EMR on EKS is a feature to run Spark on EKS. While normal EMR also manages Hadoop clusters, EMR on EKS is only responsible for starting containers.
Launch an EMR cluster with AWS CLI and run Spark applications - sambaiz-net
By running on Kubernetes, you can use tools and functions for Kubernetes to manage and monitor, and utilize resources left over if you have an existing cluster.

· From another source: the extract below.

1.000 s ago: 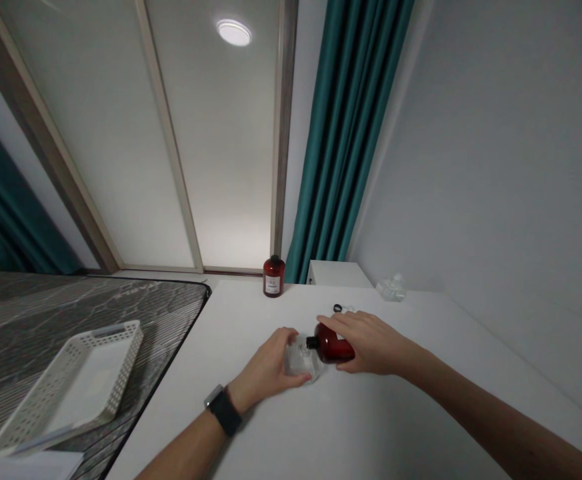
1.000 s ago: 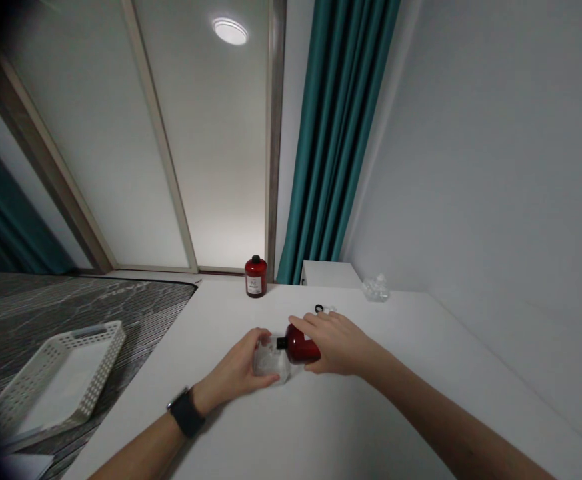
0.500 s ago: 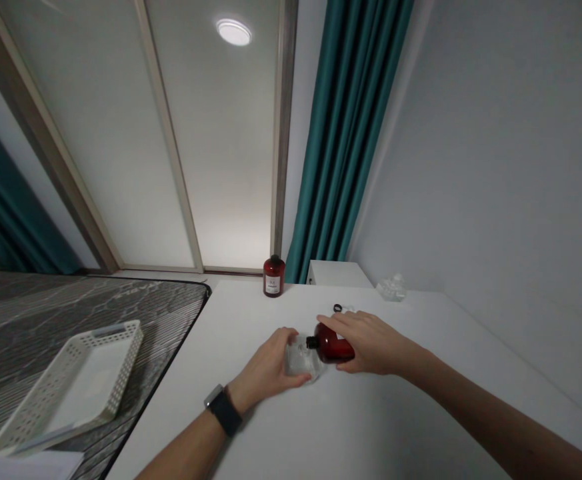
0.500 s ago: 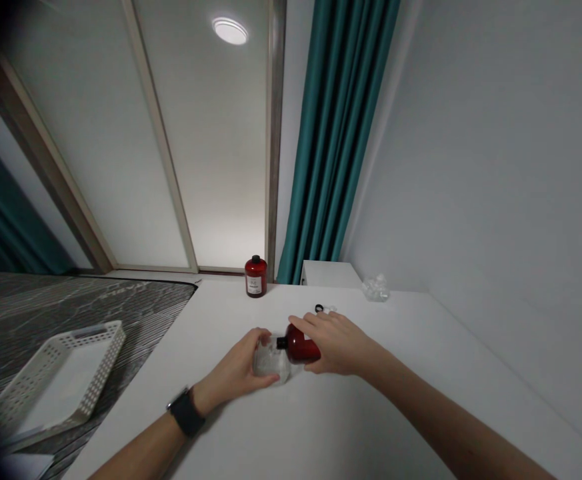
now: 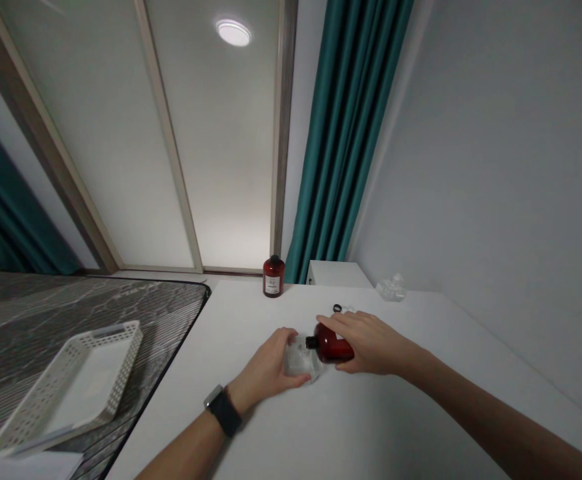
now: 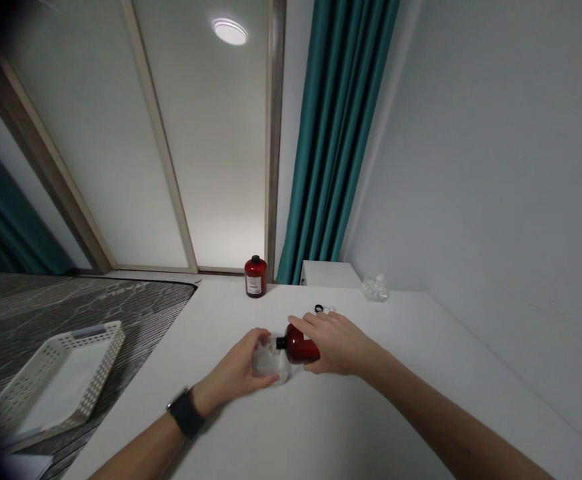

It also enables to use knowledge about Kubernetes learned from other applications for aggregation and analysis, and also may be vice versa. However, some knowledge about Kubernetes and EKS is required. You can start using normal EMR without knowledge of YARN, but I think EMR on EKS will be difficult to even operate with no knowledge.
By the way, Docker is supported from EMR 6.x (Hadoop 3).
Pricing is based on requested the amount of vCPU and memory.
Launch a cluster
Launch an EKS cluster with CDK.
import * as cdk from 'aws-cdk-lib';
import { Construct } from 'constructs';
import * as iam from 'aws-cdk-lib/aws-iam';
import * as ec2 from 'aws-cdk-lib/aws-ec2';
import * as eks from 'aws-cdk-lib/aws-eks';
const vpc = new ec2.Vpc(this, 'vpc', {
cidr: '10.0.0.0/16',
maxAzs: 2,
subnetConfiguration: [
{
cidrMask: 18,
name: 'public',
subnetType: ec2.SubnetType.PUBLIC,
},
{
cidrMask: 18,
name: 'private',
subnetType: ec2.SubnetType.PRIVATE_WITH_EGRESS,
},
]
})
cdk.Tags.of(vpc).add("Name", this.stackName)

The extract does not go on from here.